*Your objective*: As soon as the line containing "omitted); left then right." appears in the material below, start returning lines exactly, and end with the line containing "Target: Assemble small".

Exercise material Block Start

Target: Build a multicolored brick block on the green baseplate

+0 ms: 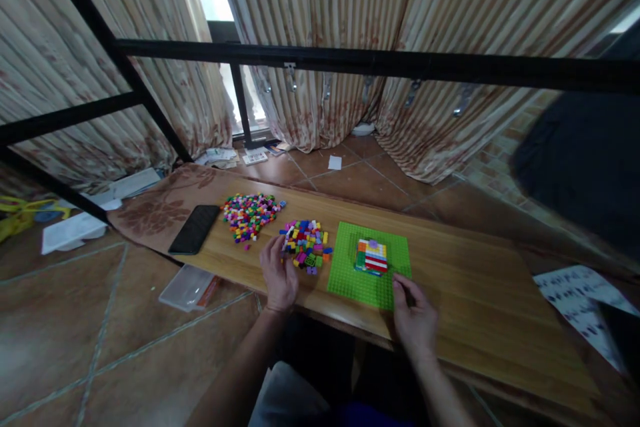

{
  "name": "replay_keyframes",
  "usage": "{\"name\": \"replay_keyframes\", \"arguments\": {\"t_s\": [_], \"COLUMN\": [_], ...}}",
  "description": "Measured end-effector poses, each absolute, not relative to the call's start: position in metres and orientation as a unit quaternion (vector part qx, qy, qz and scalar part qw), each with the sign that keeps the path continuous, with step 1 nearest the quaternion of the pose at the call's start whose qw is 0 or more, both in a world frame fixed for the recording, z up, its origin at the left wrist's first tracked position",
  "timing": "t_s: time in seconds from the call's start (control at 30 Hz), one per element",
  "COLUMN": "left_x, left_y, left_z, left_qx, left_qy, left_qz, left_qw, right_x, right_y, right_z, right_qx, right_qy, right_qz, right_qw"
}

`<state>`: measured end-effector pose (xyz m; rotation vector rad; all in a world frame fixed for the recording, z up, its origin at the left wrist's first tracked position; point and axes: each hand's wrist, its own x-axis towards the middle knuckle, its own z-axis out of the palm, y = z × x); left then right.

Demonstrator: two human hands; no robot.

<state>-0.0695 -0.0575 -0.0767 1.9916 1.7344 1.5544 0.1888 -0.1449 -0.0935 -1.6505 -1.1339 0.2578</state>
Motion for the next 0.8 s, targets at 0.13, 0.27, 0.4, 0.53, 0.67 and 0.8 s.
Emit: {"name": "replay_keyframes", "arguments": {"t_s": [0.13,0.27,0.4,0.53,0.67,0.8], "left_x": [-0.089,-0.097,-0.094,-0.093,-0.093,-0.093], "left_y": [-0.047,-0.034,-0.029,-0.030,-0.030,-0.030], "left_z": [-0.081,-0.092,-0.098,-0.095,-0.092,-0.093], "left_qx": [0.645,0.635,0.633,0.627,0.625,0.624], "left_qy": [0.600,0.629,0.635,0.638,0.633,0.633], "left_qz": [0.472,0.448,0.441,0.445,0.452,0.453], "left_qw": [0.002,0.002,0.026,0.049,0.059,0.068], "right_x": [0.182,0.159,0.122,0.092,0.080,0.077], "right_y": [-0.150,-0.154,-0.139,-0.107,-0.081,-0.073], "right_z": [-0.090,-0.085,-0.079,-0.072,-0.067,-0.069], "right_qx": [-0.662,-0.622,-0.568,-0.563,-0.568,-0.586], "right_qy": [-0.571,-0.640,-0.698,-0.724,-0.745,-0.749], "right_qz": [0.049,0.048,0.103,0.133,0.150,0.150], "right_qw": [0.483,0.448,0.423,0.377,0.315,0.269]}}
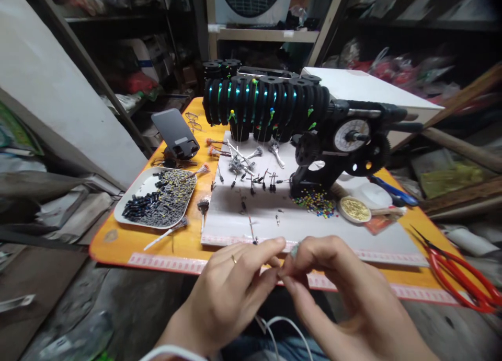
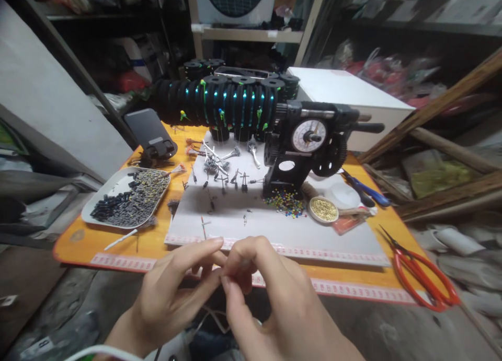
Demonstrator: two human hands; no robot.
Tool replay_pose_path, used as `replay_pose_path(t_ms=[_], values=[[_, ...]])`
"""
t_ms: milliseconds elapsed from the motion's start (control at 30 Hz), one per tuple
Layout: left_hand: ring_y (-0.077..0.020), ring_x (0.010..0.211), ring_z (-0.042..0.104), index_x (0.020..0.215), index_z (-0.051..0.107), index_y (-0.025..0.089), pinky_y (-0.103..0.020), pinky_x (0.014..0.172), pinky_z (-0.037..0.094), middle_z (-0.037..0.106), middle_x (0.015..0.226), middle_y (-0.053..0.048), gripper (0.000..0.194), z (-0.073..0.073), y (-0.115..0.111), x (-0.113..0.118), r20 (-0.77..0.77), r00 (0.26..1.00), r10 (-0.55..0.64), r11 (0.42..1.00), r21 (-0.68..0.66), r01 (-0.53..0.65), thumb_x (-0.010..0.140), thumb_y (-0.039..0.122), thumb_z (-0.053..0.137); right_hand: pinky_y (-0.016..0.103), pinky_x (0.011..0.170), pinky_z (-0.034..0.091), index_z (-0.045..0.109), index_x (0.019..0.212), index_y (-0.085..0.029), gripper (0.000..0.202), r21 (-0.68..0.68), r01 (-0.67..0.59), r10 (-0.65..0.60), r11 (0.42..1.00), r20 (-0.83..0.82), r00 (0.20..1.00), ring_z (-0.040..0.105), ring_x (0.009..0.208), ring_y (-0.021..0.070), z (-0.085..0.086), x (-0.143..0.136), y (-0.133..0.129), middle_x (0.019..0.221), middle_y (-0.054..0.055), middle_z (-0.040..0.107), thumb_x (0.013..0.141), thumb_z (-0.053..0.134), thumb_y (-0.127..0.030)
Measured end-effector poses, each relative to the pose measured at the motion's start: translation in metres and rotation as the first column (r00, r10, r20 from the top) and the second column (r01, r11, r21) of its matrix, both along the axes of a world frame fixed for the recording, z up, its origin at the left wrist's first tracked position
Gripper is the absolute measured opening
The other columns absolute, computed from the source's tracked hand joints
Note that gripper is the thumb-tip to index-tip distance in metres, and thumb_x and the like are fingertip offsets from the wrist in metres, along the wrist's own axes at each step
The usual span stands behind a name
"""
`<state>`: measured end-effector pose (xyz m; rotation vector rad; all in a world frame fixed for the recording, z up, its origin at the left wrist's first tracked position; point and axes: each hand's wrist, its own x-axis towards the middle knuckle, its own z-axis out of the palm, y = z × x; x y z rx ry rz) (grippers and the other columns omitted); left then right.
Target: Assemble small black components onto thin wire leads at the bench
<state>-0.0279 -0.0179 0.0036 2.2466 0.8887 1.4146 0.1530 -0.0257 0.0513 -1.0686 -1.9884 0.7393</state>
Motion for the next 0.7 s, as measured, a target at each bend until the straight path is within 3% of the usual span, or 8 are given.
replay_pose_path(t_ms=[100,200,333,433,500,567,700], values=[[-0.0178,0.082,0.075,0.12,0.062,0.012,-0.026,0.072,0.059,0.08,0.095,-0.011,0.025,0.009,0.006,-0.009,-0.058,0.995,-0.075,0.997,0.027,0.077,0.096,0.01,0.058,0.016,0.065,0.053,0.049,0.096,-0.025,0.024,-0.006,-0.043,0.044,0.999,0.058,0.997,0.064,0.072,0.0084,0.006,0.004,0.005,0.082,-0.004,0.061,0.087,0.05,-0.003],[-0.0185,0.085,0.075,0.109,0.068,0.011,-0.027,0.074,0.059,0.079,0.096,-0.012,0.017,0.013,0.006,-0.015,-0.106,0.991,-0.087,0.994,0.062,0.094,0.097,0.011,0.056,0.016,0.065,0.053,0.05,0.097,-0.025,0.025,-0.015,-0.059,0.06,0.998,0.052,0.997,0.064,0.072,0.0083,0.005,0.004,0.008,0.081,-0.005,0.062,0.087,0.051,-0.002],[-0.0144,0.078,0.073,0.097,0.067,0.013,-0.021,0.074,0.057,0.076,0.083,-0.007,0.014,0.014,-0.002,-0.013,0.004,1.0,0.008,1.0,-0.026,-0.008,0.093,0.003,0.058,0.016,0.076,0.057,0.054,0.103,-0.026,0.027,-0.013,0.016,-0.018,1.0,-0.211,0.977,0.067,0.086,0.01,-0.009,-0.006,0.007,0.092,-0.002,0.064,0.088,0.058,-0.004],[-0.0091,0.064,0.066,0.092,0.065,0.017,-0.016,0.06,0.053,0.07,0.077,-0.001,0.016,0.013,-0.011,-0.009,0.102,0.99,0.097,0.978,-0.193,-0.076,0.09,0.001,0.06,0.017,0.084,0.058,0.057,0.104,-0.023,0.034,0.125,0.027,0.022,0.992,-0.378,0.925,0.067,0.094,0.011,-0.018,-0.012,0.004,0.095,0.0,0.066,0.085,0.055,0.005],[-0.0063,0.053,0.059,0.09,0.064,0.019,-0.015,0.051,0.048,0.065,0.073,0.003,0.017,0.012,-0.016,-0.009,0.132,0.981,0.143,0.954,-0.28,-0.102,0.091,0.002,0.06,0.02,0.085,0.058,0.061,0.106,-0.018,0.037,0.295,-0.01,0.103,0.955,-0.3,0.949,0.067,0.095,0.0127,-0.02,-0.013,0.004,0.098,0.004,0.068,0.084,0.054,0.01],[-0.0052,0.049,0.054,0.089,0.063,0.021,-0.016,0.048,0.045,0.061,0.071,0.005,0.018,0.012,-0.019,-0.009,0.171,0.97,0.172,0.934,-0.342,-0.105,0.092,0.004,0.058,0.024,0.088,0.058,0.064,0.107,-0.011,0.03,0.448,-0.087,0.155,0.89,-0.118,0.981,0.067,0.098,0.016,-0.018,-0.011,0.005,0.099,0.009,0.07,0.087,0.053,0.009],[-0.0055,0.048,0.054,0.086,0.062,0.022,-0.017,0.049,0.044,0.059,0.068,0.006,0.018,0.012,-0.02,-0.013,0.18,0.965,0.192,0.904,-0.415,-0.103,0.094,0.007,0.056,0.032,0.09,0.059,0.068,0.104,-0.003,0.02,0.581,-0.206,0.136,0.788,0.162,0.977,0.068,0.103,0.023,-0.011,-0.002,0.011,0.094,0.016,0.074,0.096,0.049,-0.002]])
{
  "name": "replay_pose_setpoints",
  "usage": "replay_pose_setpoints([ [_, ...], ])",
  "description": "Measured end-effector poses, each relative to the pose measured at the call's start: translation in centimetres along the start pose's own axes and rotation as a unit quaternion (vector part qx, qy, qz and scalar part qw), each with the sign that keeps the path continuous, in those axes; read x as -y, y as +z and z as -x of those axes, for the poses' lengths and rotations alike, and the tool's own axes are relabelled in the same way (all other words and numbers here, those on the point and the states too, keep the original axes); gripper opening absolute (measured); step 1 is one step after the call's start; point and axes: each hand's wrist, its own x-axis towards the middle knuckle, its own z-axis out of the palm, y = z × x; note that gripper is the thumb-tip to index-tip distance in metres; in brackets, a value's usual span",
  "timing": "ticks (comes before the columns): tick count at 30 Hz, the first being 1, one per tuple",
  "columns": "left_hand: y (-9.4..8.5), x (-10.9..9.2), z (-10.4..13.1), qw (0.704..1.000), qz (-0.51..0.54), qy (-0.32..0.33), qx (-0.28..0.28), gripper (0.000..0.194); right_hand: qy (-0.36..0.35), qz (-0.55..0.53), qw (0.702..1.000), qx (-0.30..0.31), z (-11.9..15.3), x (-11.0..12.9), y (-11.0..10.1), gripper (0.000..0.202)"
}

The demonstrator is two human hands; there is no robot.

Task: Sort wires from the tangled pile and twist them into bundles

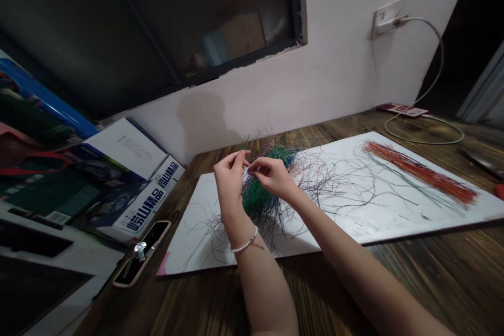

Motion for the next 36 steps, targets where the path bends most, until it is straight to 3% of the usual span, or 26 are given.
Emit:
replay_pose_setpoints([
  [9,-0.6,0.2,0.2,0.998,-0.028,-0.015,0.056,0.017,-0.003,0.01,1.0,0.002,0.0,0.1,0.0,0.011],
  [15,-0.9,0.7,0.0,0.999,-0.053,0.01,0.004,0.019,0.005,0.013,1.0,0.006,-0.1,0.3,-0.1,0.008],
  [22,-1.2,0.6,0.2,0.995,-0.086,0.018,0.04,0.015,0.006,-0.001,1.0,0.011,0.0,0.2,0.0,0.01],
  [26,-1.1,0.9,-0.2,0.995,-0.09,0.045,0.016,0.014,0.021,-0.018,1.0,0.01,-0.1,0.1,0.0,0.007],
  [31,-1.0,1.2,-0.6,0.996,-0.071,0.055,-0.024,0.016,0.055,-0.065,0.996,0.034,-0.1,0.7,-0.1,0.03],
  [36,-0.8,0.9,-0.6,0.995,-0.04,0.082,-0.041,0.017,0.065,-0.048,0.996,0.036,0.1,0.8,0.4,0.024],
])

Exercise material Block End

*Your solution*:
`<state>`: measured end-effector pose (xyz m; rotation vector rad; all in a world frame fixed for the recording, z up, its origin at the left wrist's first tracked position; point and axes: each hand's wrist, its own x-axis towards the middle knuckle, its own z-axis out of the palm, y = z × x; x y z rx ry rz) (grippers and the other columns omitted); left then right.
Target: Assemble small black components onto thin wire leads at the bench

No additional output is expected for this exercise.